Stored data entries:
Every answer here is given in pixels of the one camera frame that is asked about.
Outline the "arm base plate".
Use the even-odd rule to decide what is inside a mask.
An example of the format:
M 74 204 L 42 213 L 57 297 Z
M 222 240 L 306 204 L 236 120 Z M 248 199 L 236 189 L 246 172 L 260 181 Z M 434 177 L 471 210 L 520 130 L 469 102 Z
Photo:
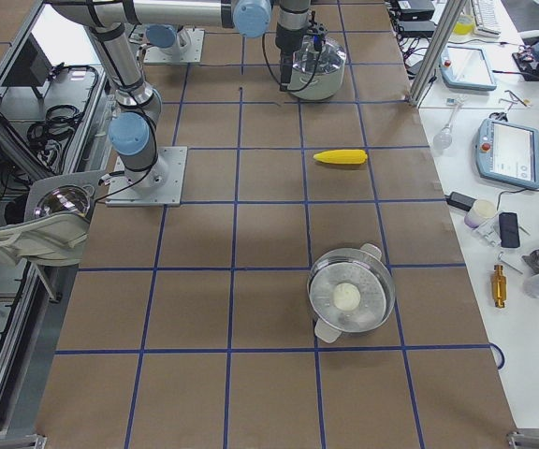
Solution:
M 198 64 L 205 31 L 196 27 L 151 24 L 145 30 L 144 63 L 149 65 Z
M 110 207 L 178 207 L 182 202 L 182 188 L 187 161 L 184 146 L 159 147 L 158 158 L 149 174 L 142 177 L 130 170 L 126 171 L 120 156 L 116 157 L 115 170 L 124 171 L 122 176 L 112 177 L 109 183 L 109 197 L 104 199 Z

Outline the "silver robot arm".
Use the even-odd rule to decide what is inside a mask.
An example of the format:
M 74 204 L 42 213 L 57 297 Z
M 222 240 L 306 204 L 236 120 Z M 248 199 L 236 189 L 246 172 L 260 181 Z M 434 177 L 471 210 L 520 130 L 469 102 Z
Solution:
M 309 27 L 311 1 L 282 0 L 278 5 L 275 45 L 280 50 L 280 90 L 286 92 L 292 77 L 294 54 L 300 49 Z
M 184 168 L 169 161 L 179 148 L 160 149 L 155 127 L 161 96 L 145 79 L 125 27 L 132 25 L 213 25 L 245 37 L 262 36 L 272 13 L 270 1 L 51 1 L 53 9 L 85 28 L 115 88 L 119 108 L 109 141 L 124 165 L 124 186 L 111 198 L 135 199 L 182 191 Z

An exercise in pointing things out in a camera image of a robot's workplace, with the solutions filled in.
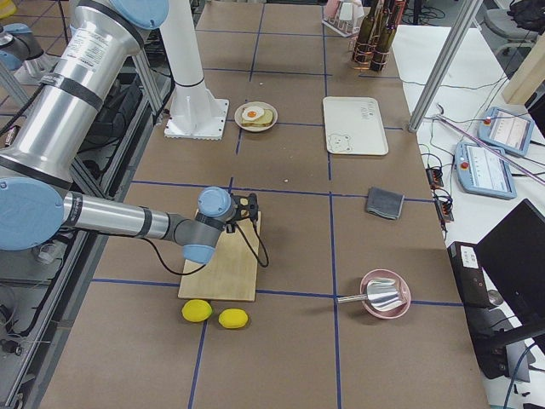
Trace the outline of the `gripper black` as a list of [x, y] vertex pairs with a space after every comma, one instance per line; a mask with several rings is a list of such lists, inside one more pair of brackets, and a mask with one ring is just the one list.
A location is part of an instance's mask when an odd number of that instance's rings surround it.
[[235, 233], [238, 229], [238, 224], [236, 222], [228, 222], [226, 224], [226, 233]]

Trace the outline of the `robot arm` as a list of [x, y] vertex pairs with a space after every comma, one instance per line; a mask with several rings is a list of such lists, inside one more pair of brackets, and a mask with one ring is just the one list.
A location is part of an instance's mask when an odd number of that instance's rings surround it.
[[175, 82], [168, 137], [218, 140], [228, 101], [207, 89], [187, 1], [80, 1], [76, 31], [55, 69], [43, 78], [31, 115], [1, 151], [1, 247], [22, 251], [74, 227], [165, 239], [206, 264], [235, 216], [230, 194], [204, 189], [194, 218], [73, 192], [70, 168], [125, 60], [149, 33], [161, 32]]
[[47, 54], [25, 24], [1, 26], [1, 62], [24, 85], [38, 85], [58, 60]]

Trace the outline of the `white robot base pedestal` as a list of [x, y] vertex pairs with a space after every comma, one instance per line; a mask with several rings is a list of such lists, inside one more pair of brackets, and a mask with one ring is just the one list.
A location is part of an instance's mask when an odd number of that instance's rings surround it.
[[170, 1], [160, 31], [175, 83], [165, 135], [220, 140], [229, 101], [216, 99], [206, 86], [190, 3]]

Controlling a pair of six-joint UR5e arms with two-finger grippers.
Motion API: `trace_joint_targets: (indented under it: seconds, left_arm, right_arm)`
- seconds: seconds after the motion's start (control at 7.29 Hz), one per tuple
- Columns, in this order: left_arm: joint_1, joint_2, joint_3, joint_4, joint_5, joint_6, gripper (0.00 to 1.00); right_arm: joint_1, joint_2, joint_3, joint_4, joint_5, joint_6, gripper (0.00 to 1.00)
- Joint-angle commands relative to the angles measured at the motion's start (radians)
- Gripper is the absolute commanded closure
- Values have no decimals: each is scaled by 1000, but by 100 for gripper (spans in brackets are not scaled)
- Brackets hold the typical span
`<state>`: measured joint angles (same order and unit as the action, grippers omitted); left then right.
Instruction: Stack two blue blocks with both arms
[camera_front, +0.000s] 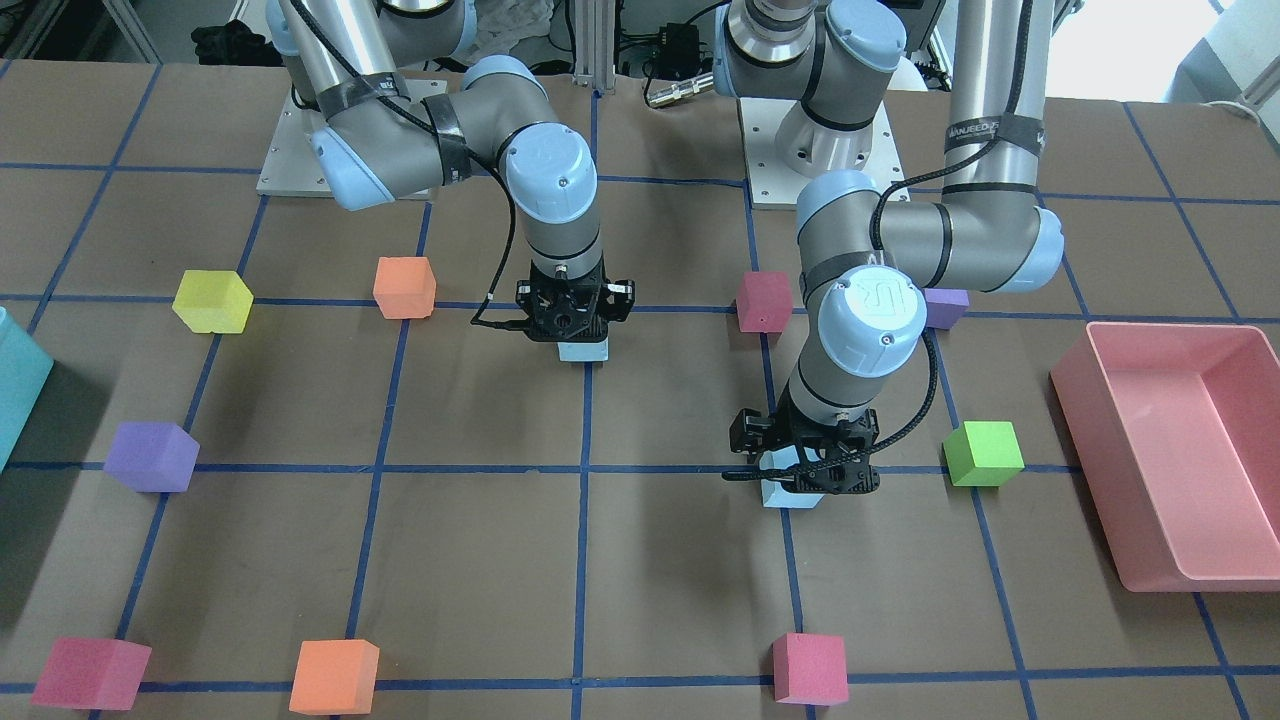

What to produce — Above are the entries; write them out again exactly, omitting the pictures.

Answer below —
Every answer here is given in pixels of the one camera frame that is asked about.
Outline the "arm base plate".
Use the even-odd rule to decide what is inside a mask.
An example of the format:
M 74 204 L 42 213 L 57 297 Z
M 222 240 L 306 204 L 236 120 Z M 248 199 L 236 189 L 246 172 L 260 181 Z M 434 177 L 471 210 L 520 130 L 469 102 Z
Photo:
Solution:
M 198 64 L 205 31 L 196 27 L 151 24 L 145 30 L 144 63 L 149 65 Z
M 110 207 L 178 207 L 182 202 L 182 188 L 187 161 L 184 146 L 159 147 L 158 158 L 149 174 L 142 177 L 130 170 L 126 171 L 120 156 L 116 157 L 115 170 L 124 171 L 122 176 L 112 177 L 109 183 L 109 197 L 104 199 Z

Outline the "silver robot arm".
Use the even-odd rule to decide what is inside a mask.
An example of the format:
M 74 204 L 42 213 L 57 297 Z
M 222 240 L 306 204 L 236 120 Z M 248 199 L 236 189 L 246 172 L 260 181 Z M 434 177 L 471 210 L 520 130 L 469 102 Z
Solution:
M 309 27 L 311 1 L 282 0 L 278 5 L 275 45 L 280 50 L 280 90 L 286 92 L 292 77 L 294 54 L 300 49 Z
M 184 168 L 169 161 L 179 148 L 160 149 L 155 127 L 161 96 L 145 79 L 125 27 L 132 25 L 213 25 L 245 37 L 262 36 L 272 13 L 270 1 L 51 1 L 53 9 L 85 28 L 115 88 L 119 108 L 109 141 L 124 165 L 124 186 L 111 198 L 135 199 L 182 191 Z

An exercise in pointing things out in a camera image of a robot's workplace, with the solutions filled in.
Trace the outline of the `gripper black` as a list of [x, y] vertex pairs with a space after every comma, one instance per line; a mask with several rings is a list of such lists, inside one more pair of brackets, and a mask with one ring is just the one list.
A location is part of an instance's mask when an odd number of that instance's rings surround it.
[[235, 233], [238, 229], [238, 224], [236, 222], [228, 222], [226, 224], [226, 233]]

Trace the outline of the `robot arm` as a list of [x, y] vertex pairs with a space after every comma, one instance per line; a mask with several rings is a list of such lists, inside one more pair of brackets, and a mask with one ring is just the one list.
A location is part of an instance's mask when an odd number of that instance's rings surround it.
[[175, 82], [168, 137], [218, 140], [228, 101], [207, 89], [187, 1], [80, 1], [76, 31], [55, 69], [43, 78], [31, 115], [1, 151], [1, 247], [22, 251], [74, 227], [165, 239], [206, 264], [235, 216], [230, 194], [204, 189], [194, 218], [73, 192], [70, 168], [125, 60], [149, 33], [161, 32]]
[[47, 54], [25, 24], [1, 26], [1, 62], [24, 85], [38, 85], [58, 60]]

Trace the outline of the `white robot base pedestal` as a list of [x, y] vertex pairs with a space after every comma, one instance per line; a mask with several rings is a list of such lists, inside one more pair of brackets, and a mask with one ring is just the one list.
A location is part of an instance's mask when an odd number of that instance's rings surround it.
[[170, 1], [160, 31], [175, 83], [165, 135], [220, 140], [229, 101], [216, 99], [206, 86], [190, 3]]

Controlling a pair of six-joint UR5e arms with two-finger grippers.
Motion API: `trace_joint_targets: (indented under it: seconds, left_arm, right_arm)`
- seconds: seconds after the motion's start (control at 7.29 Hz), one per tuple
- Columns, in this order: left_arm: joint_1, joint_2, joint_3, joint_4, joint_5, joint_6, gripper (0.00 to 1.00); right_arm: joint_1, joint_2, joint_3, joint_4, joint_5, joint_6, gripper (0.00 to 1.00)
- Joint-angle commands relative to the angles measured at the motion's start (radians)
- Gripper is the absolute commanded closure
- Values have no decimals: each is scaled by 1000, but by 100 for gripper (spans in brackets are not scaled)
- Brackets hold the typical span
`<state>`: measured joint angles (same order and unit as the action, grippers omitted); left then right.
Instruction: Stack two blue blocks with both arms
[camera_front, +0.000s] 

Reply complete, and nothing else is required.